→ What you have to do
A bare count is the expected answer, namely the number of lines in the records that have the word "teal".

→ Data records
•••
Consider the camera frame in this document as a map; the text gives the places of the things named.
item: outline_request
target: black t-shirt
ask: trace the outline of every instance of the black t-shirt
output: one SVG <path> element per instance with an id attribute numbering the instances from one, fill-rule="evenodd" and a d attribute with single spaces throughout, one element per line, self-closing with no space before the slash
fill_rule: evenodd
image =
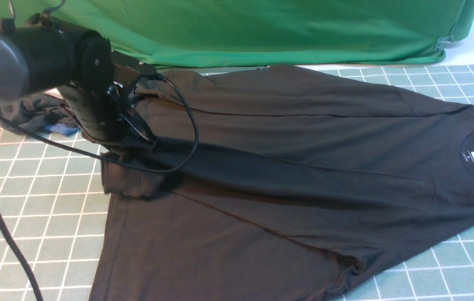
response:
<path id="1" fill-rule="evenodd" d="M 474 225 L 472 105 L 288 65 L 166 76 L 202 143 L 175 175 L 102 165 L 91 301 L 331 299 Z M 180 164 L 184 108 L 161 82 L 137 93 L 163 137 L 137 163 Z"/>

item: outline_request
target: blue fabric
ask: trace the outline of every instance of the blue fabric
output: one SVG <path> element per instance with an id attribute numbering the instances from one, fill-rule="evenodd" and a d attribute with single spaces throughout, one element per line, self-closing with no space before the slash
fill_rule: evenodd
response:
<path id="1" fill-rule="evenodd" d="M 65 124 L 57 123 L 55 125 L 46 125 L 46 130 L 68 137 L 70 135 L 77 133 L 77 131 L 79 131 L 79 127 L 69 128 Z"/>

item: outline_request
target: green cloth
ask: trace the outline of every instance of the green cloth
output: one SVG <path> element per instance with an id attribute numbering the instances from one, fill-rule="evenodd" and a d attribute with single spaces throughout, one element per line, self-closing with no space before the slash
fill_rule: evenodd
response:
<path id="1" fill-rule="evenodd" d="M 59 2 L 13 0 L 17 23 Z M 474 0 L 67 0 L 54 16 L 154 65 L 421 64 L 467 36 Z"/>

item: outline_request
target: teal mat
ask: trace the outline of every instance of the teal mat
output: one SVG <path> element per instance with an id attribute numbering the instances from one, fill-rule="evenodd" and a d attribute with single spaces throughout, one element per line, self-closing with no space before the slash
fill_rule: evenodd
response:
•••
→ Task answer
2